**Work task**
Starting with the first line of the records, write out each line exactly until you have included the line containing "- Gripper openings".

+++ Data shown +++

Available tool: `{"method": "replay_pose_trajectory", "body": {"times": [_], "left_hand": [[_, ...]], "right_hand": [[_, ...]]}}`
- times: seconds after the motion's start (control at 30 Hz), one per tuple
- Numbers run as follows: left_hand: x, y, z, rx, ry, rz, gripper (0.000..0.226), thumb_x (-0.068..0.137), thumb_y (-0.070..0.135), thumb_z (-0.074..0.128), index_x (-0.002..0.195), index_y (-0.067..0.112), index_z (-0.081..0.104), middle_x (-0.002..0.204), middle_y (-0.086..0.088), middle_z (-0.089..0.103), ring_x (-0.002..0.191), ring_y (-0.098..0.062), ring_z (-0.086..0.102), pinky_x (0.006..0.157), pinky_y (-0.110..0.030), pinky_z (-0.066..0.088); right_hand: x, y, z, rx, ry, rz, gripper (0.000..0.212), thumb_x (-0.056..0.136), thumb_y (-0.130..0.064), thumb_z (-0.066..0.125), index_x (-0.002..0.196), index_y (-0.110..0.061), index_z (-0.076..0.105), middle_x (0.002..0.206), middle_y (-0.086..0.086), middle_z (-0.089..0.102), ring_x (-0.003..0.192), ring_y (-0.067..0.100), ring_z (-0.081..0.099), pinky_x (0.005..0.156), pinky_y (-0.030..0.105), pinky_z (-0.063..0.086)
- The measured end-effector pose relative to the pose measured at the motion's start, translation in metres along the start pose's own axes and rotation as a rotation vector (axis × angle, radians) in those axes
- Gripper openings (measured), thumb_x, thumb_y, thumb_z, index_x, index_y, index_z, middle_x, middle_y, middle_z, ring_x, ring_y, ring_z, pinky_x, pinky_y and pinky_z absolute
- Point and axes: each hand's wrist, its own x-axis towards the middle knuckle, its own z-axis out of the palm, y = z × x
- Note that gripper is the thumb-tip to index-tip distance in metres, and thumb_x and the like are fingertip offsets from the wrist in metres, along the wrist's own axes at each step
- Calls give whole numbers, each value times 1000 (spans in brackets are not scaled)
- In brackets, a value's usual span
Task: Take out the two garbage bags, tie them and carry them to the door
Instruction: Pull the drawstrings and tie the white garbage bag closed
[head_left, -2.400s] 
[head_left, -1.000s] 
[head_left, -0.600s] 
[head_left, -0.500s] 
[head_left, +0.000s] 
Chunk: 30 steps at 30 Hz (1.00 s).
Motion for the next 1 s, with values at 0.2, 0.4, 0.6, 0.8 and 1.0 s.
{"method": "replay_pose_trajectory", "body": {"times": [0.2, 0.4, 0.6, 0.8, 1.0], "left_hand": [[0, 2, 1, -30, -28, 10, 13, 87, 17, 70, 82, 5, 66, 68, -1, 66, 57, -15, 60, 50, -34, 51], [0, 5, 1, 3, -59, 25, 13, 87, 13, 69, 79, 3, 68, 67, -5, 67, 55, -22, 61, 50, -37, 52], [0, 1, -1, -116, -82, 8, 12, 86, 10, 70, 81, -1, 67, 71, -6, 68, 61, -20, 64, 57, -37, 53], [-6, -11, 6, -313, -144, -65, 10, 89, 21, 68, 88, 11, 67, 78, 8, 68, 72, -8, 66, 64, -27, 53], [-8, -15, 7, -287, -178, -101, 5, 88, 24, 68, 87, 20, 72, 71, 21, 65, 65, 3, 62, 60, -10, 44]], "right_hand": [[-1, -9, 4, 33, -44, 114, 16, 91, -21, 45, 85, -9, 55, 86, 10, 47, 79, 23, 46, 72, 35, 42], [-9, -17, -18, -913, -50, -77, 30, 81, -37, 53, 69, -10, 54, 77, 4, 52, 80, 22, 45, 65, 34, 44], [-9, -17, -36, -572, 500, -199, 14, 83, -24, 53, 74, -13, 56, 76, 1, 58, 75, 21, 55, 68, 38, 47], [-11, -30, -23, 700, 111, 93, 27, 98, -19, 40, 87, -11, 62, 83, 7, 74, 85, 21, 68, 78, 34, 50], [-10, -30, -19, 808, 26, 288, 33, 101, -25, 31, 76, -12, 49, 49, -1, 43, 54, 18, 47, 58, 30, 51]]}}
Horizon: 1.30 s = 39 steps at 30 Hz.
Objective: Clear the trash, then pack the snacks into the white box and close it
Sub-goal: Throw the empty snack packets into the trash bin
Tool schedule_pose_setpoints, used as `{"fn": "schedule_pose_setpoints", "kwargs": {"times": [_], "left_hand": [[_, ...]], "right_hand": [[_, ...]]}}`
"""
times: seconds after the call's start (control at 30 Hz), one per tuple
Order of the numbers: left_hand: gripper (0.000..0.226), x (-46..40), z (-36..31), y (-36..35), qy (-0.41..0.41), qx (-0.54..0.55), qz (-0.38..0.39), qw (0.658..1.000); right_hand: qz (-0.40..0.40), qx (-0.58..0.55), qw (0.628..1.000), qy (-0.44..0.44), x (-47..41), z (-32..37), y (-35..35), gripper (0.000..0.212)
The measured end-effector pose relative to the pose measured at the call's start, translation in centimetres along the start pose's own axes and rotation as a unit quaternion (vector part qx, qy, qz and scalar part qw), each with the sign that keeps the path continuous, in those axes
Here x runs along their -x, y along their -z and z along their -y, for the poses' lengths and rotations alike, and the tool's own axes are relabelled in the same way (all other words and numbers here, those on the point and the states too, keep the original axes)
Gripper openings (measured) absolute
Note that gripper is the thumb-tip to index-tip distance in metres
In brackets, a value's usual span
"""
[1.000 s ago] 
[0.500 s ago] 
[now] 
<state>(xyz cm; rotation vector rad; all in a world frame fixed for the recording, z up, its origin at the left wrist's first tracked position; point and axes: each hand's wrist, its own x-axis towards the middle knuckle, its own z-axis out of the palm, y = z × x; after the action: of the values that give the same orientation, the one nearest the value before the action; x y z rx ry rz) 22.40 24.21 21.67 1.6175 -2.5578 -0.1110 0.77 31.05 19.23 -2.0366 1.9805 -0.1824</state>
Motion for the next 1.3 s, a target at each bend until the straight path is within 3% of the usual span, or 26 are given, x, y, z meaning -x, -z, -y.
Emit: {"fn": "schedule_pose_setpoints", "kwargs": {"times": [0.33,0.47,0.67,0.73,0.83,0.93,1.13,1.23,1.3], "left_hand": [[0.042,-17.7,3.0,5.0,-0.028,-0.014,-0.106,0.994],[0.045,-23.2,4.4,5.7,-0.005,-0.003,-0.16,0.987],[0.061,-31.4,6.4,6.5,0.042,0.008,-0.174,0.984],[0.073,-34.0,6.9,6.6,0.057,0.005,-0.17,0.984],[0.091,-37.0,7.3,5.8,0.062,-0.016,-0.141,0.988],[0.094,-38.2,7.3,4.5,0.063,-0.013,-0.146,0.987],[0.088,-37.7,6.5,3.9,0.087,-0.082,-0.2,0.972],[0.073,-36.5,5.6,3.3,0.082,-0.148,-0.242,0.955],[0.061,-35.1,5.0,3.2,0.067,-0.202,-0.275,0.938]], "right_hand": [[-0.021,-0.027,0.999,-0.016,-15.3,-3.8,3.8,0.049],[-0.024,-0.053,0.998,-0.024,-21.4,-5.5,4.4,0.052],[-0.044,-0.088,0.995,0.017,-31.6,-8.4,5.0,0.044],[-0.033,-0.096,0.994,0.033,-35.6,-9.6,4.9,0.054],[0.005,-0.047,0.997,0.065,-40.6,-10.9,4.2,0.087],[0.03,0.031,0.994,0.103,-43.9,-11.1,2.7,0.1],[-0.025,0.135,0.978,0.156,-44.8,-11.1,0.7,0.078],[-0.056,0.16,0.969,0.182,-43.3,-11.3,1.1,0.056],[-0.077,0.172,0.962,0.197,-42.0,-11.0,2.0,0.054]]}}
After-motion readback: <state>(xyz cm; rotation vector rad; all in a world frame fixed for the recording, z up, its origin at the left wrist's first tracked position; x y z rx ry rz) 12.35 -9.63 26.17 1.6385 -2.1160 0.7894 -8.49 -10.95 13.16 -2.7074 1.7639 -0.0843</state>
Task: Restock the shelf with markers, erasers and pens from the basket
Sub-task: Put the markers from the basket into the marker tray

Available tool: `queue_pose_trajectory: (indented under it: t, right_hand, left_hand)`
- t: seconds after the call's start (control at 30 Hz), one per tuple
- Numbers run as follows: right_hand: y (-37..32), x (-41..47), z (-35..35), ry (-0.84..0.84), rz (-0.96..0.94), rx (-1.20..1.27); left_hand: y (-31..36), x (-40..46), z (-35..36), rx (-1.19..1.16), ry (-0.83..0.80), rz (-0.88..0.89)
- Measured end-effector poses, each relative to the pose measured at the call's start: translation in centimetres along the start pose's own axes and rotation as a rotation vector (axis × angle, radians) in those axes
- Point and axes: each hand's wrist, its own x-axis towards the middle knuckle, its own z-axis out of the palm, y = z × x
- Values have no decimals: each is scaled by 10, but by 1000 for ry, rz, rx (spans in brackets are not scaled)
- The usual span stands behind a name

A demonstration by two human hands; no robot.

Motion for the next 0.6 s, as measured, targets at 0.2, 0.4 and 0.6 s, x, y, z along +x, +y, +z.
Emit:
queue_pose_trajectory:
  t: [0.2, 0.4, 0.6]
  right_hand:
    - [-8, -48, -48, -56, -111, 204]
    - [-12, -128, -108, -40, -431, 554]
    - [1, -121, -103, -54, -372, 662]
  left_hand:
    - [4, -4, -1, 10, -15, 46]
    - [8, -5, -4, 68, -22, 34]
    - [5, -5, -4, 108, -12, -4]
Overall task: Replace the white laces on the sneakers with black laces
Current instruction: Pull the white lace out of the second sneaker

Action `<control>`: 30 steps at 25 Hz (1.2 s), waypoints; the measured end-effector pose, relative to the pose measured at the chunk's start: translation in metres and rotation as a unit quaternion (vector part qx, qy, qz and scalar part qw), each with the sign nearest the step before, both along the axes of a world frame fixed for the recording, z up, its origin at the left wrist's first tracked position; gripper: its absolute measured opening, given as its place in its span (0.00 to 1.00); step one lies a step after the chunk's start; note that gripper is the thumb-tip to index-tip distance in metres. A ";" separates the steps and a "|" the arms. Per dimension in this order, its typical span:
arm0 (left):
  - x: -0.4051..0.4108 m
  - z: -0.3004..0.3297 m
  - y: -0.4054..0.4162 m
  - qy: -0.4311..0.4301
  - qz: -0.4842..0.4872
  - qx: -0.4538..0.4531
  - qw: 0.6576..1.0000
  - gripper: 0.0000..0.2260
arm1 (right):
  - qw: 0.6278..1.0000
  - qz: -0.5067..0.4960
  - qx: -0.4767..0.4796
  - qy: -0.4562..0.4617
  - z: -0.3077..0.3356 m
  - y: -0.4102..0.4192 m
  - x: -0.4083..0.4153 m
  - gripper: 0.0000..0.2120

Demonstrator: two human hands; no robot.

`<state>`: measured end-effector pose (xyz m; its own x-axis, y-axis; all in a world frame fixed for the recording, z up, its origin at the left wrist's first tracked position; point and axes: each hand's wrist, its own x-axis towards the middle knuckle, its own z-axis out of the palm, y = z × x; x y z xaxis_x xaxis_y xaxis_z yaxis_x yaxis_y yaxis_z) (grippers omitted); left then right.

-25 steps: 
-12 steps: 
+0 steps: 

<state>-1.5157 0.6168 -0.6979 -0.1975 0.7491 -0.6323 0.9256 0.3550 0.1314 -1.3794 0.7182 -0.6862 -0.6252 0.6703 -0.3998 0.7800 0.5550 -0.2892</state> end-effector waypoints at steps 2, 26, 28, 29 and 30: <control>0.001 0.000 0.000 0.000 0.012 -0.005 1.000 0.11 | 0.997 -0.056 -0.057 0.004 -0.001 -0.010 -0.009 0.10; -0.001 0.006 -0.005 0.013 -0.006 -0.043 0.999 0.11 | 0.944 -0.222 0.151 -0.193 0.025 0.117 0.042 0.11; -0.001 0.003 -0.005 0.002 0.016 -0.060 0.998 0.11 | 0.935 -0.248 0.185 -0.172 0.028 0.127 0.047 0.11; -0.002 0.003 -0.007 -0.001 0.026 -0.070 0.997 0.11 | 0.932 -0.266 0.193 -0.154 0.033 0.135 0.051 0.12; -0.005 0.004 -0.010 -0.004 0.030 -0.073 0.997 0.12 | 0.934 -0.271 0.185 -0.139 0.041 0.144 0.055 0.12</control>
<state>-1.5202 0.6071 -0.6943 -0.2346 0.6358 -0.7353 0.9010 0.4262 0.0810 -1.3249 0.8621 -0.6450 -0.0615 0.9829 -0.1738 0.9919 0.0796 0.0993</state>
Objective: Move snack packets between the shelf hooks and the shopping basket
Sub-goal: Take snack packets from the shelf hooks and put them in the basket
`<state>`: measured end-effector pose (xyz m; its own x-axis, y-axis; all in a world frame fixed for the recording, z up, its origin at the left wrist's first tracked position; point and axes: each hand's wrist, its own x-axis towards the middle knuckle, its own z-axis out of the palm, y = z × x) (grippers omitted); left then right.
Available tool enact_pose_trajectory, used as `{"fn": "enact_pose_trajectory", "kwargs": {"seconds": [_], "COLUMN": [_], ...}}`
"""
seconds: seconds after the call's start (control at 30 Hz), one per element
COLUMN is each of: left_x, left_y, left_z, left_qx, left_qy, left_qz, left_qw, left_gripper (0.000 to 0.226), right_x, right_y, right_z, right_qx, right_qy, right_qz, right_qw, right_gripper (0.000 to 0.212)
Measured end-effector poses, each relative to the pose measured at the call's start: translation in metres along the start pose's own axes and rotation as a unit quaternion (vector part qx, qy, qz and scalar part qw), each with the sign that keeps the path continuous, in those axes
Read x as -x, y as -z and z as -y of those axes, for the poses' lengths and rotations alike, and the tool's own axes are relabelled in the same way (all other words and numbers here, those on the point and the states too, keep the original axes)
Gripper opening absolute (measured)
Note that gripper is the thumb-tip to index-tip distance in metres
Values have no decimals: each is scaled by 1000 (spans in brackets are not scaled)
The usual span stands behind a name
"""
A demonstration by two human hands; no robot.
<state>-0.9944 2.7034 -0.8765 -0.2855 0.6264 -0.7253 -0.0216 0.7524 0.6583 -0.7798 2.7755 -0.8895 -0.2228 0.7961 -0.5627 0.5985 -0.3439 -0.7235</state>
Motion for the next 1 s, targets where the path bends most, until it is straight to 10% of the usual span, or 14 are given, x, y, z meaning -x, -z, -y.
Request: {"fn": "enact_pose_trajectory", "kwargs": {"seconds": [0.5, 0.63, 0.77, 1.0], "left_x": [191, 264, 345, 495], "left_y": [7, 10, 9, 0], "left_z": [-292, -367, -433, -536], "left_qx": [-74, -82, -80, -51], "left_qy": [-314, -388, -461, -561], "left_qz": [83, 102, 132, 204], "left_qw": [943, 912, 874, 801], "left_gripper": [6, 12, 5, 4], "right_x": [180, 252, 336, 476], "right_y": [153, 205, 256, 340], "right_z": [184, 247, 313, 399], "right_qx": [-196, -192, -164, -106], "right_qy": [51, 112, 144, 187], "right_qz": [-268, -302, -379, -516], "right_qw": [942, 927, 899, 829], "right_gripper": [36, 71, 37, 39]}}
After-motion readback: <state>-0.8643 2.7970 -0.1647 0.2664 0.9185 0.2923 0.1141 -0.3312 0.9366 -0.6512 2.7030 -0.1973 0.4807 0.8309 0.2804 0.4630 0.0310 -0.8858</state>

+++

**Output of the task**
Available tool: `{"method": "replay_pose_trajectory", "body": {"times": [_], "left_hand": [[_, ...]], "right_hand": [[_, ...]]}}`
- times: seconds after the motion's start (control at 30 Hz), one per tuple
- Numbers run as follows: left_hand: x, y, z, rx, ry, rz, gripper (0.000..0.226), thumb_x (-0.068..0.137), thumb_y (-0.070..0.135), thumb_z (-0.074..0.128), index_x (-0.002..0.195), index_y (-0.067..0.112), index_z (-0.081..0.104), middle_x (-0.002..0.204), middle_y (-0.086..0.088), middle_z (-0.089..0.103), ring_x (-0.002..0.191), ring_y (-0.098..0.062), ring_z (-0.086..0.102), pinky_x (0.006..0.157), pinky_y (-0.110..0.030), pinky_z (-0.066..0.088); right_hand: x, y, z, rx, ry, rz, gripper (0.000..0.212), thumb_x (-0.056..0.136), thumb_y (-0.130..0.064), thumb_z (-0.066..0.125), index_x (-0.002..0.196), index_y (-0.110..0.061), index_z (-0.076..0.105), middle_x (0.002..0.206), middle_y (-0.086..0.086), middle_z (-0.089..0.102), ring_x (-0.003..0.192), ring_y (-0.067..0.100), ring_z (-0.081..0.099), pinky_x (0.005..0.156), pinky_y (-0.030..0.105), pinky_z (-0.063..0.086)
- The measured end-effector pose relative to the pose measured at the motion's start, translation in metres along the start pose's own axes and rotation as a rotation vector (axis × angle, radians) in those axes
- Gripper openings (measured), thumb_x, thumb_y, thumb_z, index_x, index_y, index_z, middle_x, middle_y, middle_z, ring_x, ring_y, ring_z, pinky_x, pinky_y and pinky_z absolute

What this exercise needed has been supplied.